I hate to rain on a parade, but it’s marketing bullshit. Aqua comes from water, isn’t it? Purified one at that? “Vegetable”? Calcium fluoride is a source? “Natural ore” as opposed to an artificial lab grown ore?
It kinda looks nice unless you actually read it, or know what words mean. And if you do it’s obvious ploy to capture very ignorant people.
It kinda looks nice unless you actually read it, or know what words mean.
Teaching children is pointless because it might look nice, but if you already know the stuff then you would recognize that it’s all fairly trivial, well-known stuff. No reason to point it out.
I hate to rain on a parade, but it’s marketing bullshit. Aqua comes from water, isn’t it? Purified one at that? “Vegetable”? Calcium fluoride is a source? “Natural ore” as opposed to an artificial lab grown ore?
It kinda looks nice unless you actually read it, or know what words mean. And if you do it’s obvious ploy to capture very ignorant people.
You can find those things out. Natural ore means it comes from natural deposits (its not a lab-formulated compound).
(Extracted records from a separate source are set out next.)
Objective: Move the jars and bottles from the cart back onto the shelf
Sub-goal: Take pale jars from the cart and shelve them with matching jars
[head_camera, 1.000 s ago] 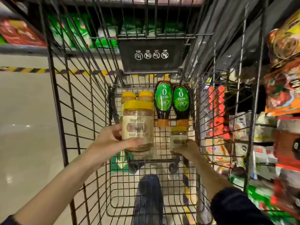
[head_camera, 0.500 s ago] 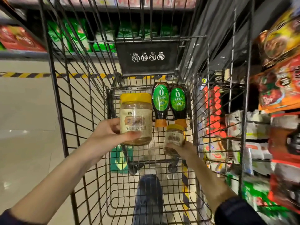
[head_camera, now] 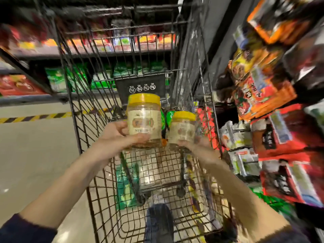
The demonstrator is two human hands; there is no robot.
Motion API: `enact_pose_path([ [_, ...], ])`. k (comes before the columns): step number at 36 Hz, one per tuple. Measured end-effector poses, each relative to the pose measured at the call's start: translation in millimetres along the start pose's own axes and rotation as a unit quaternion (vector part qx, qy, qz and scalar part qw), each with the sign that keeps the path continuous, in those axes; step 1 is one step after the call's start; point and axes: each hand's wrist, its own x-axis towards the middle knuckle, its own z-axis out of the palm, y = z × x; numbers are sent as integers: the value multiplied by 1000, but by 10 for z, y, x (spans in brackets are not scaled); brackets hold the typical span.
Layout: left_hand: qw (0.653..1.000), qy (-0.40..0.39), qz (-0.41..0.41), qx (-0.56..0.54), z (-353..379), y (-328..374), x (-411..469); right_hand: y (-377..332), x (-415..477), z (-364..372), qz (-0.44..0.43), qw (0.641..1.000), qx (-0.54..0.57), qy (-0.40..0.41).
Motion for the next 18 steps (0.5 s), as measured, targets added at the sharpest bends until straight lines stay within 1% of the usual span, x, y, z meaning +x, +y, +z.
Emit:
enact_pose_path([
  [3, 999, 8, 36, 7, 96, 200, -156, -273, -267, -135, -54, 998, 25, 8],
  [6, 997, 11, 71, 0, 179, 367, -290, -493, -502, -226, -96, 995, 24, 14],
  [11, 991, 7, 136, 3, 346, 682, -660, -824, -1076, -399, -183, 981, 26, 66],
  [15, 979, 9, 205, 1, 537, 878, -1007, -944, -1606, -605, -237, 966, 23, 98],
  [18, 968, -6, 251, 2, 670, 953, -1317, -954, -2043, -708, -279, 953, 27, 117],
])
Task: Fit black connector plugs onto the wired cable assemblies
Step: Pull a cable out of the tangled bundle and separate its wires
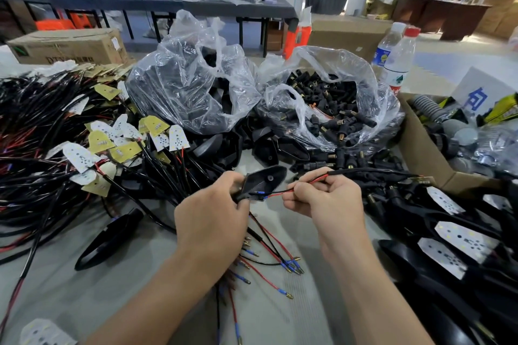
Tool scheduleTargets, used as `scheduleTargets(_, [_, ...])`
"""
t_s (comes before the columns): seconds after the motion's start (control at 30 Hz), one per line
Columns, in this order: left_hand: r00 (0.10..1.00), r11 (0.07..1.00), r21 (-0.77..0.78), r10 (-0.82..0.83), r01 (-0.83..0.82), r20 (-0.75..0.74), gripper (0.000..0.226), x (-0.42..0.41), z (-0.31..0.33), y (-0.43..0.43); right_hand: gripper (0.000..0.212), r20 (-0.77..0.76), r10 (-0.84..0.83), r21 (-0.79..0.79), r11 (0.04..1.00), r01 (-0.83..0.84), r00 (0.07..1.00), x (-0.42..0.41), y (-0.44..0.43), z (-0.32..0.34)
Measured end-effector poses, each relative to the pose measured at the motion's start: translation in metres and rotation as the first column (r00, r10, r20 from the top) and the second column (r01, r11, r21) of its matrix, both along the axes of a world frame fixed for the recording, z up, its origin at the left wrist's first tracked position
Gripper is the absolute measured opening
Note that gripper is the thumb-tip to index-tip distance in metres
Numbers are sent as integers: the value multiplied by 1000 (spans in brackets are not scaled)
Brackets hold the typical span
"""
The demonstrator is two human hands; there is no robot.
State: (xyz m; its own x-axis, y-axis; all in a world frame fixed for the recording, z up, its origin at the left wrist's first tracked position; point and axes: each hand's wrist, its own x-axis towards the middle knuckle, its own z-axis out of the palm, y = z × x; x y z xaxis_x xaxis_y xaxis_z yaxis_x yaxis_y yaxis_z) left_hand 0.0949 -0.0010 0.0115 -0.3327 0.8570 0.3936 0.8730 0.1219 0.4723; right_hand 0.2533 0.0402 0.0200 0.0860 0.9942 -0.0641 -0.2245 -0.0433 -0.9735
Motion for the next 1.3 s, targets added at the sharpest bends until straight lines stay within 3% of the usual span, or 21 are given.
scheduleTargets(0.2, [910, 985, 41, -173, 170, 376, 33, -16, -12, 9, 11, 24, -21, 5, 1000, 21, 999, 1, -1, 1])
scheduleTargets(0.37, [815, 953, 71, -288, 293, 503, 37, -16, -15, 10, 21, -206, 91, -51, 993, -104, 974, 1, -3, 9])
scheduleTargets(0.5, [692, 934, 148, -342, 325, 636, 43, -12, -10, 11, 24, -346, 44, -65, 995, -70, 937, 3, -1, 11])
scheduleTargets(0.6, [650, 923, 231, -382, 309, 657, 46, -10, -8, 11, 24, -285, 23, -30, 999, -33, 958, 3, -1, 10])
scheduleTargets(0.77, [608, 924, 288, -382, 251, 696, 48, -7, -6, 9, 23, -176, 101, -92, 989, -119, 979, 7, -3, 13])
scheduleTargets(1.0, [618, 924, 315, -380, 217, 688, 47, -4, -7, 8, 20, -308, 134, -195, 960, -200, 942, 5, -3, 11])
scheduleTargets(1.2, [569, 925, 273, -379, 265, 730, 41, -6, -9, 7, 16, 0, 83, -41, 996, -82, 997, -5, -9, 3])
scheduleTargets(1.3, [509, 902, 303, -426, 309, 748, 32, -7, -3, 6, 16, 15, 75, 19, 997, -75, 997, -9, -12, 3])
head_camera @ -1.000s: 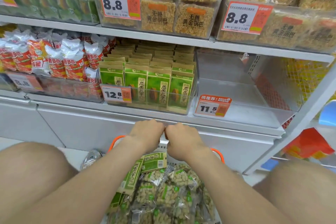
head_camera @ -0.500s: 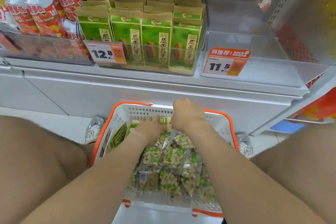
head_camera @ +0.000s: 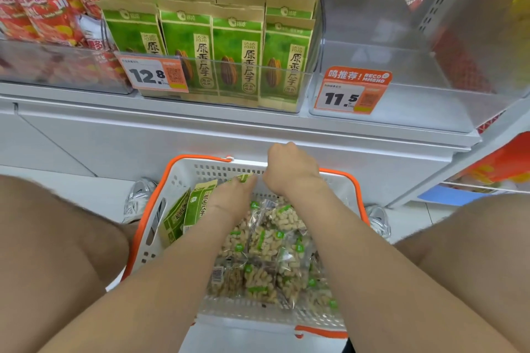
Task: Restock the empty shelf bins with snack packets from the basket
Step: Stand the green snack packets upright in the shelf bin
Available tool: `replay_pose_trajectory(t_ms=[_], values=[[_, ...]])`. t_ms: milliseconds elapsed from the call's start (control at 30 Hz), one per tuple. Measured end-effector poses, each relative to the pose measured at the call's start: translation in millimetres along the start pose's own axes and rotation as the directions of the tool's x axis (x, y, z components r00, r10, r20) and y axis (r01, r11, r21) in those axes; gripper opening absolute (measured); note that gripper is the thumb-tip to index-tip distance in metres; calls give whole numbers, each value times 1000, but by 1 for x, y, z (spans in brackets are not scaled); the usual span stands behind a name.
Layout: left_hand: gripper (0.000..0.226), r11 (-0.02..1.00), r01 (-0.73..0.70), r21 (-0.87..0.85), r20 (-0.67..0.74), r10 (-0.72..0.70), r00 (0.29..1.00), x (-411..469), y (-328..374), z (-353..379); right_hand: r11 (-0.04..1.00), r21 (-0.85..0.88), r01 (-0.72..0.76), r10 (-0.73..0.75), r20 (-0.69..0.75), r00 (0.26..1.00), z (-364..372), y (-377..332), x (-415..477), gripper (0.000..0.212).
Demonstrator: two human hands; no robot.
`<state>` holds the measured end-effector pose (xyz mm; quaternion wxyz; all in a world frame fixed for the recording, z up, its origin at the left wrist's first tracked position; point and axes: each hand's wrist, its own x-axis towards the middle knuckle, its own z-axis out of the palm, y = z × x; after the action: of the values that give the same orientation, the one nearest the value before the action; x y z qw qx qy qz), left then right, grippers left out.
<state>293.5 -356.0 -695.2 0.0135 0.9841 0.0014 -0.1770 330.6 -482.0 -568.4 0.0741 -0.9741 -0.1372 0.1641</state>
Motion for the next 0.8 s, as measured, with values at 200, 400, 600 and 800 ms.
replay_pose_trajectory(t_ms=[200,400,600,800], values=[[55,992,95,-88,-127,-106,986,-18,-15,-26,1000,-14,15,-15,22,1000,-22,0,-14,20],[31,848,45,-528,-378,-282,882,-37,-5,-79,999,17,-28,28,-29,999,-54,0,-26,31],[52,172,-232,-957,-288,-533,795,-55,3,-140,978,140,-154,147,56,987,-94,6,-43,18],[30,-446,-120,-887,88,-420,903,-58,3,-181,623,780,-48,202,-101,974,-119,6,-49,23]])
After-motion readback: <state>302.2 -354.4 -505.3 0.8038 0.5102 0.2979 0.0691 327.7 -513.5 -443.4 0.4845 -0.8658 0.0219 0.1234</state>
Some people prefer natural ingredients. Thats it.
Otherwise its very common with synthetic or refined chemical ingredients in toothpaste, like:
Sodium fluoride / stannous fluoride (lab-produced, though based on natural elements)
Artificial abrasives (engineered silica)
Detergents like sodium lauryl sulfate (SLS)
Synthetic preservatives, flavors, or colorants
Same reason people want to grow their own food. They know whats in it and what they put in their body.
Teaching children is pointless because it might look nice, but if you already know the stuff then you would recognize that it’s all fairly trivial, well-known stuff. No reason to point it out.
You just demonstrated that you actually don’t know what words mean.
What, you don’t feel more informed to know that your glycerin comes from a miscellaneous vegetable?
Natural ore made me laugh. I mean, asbestos and beryllium are naturally occurring ores too…
I bet asbestos would make for a killer toothpaste, actually.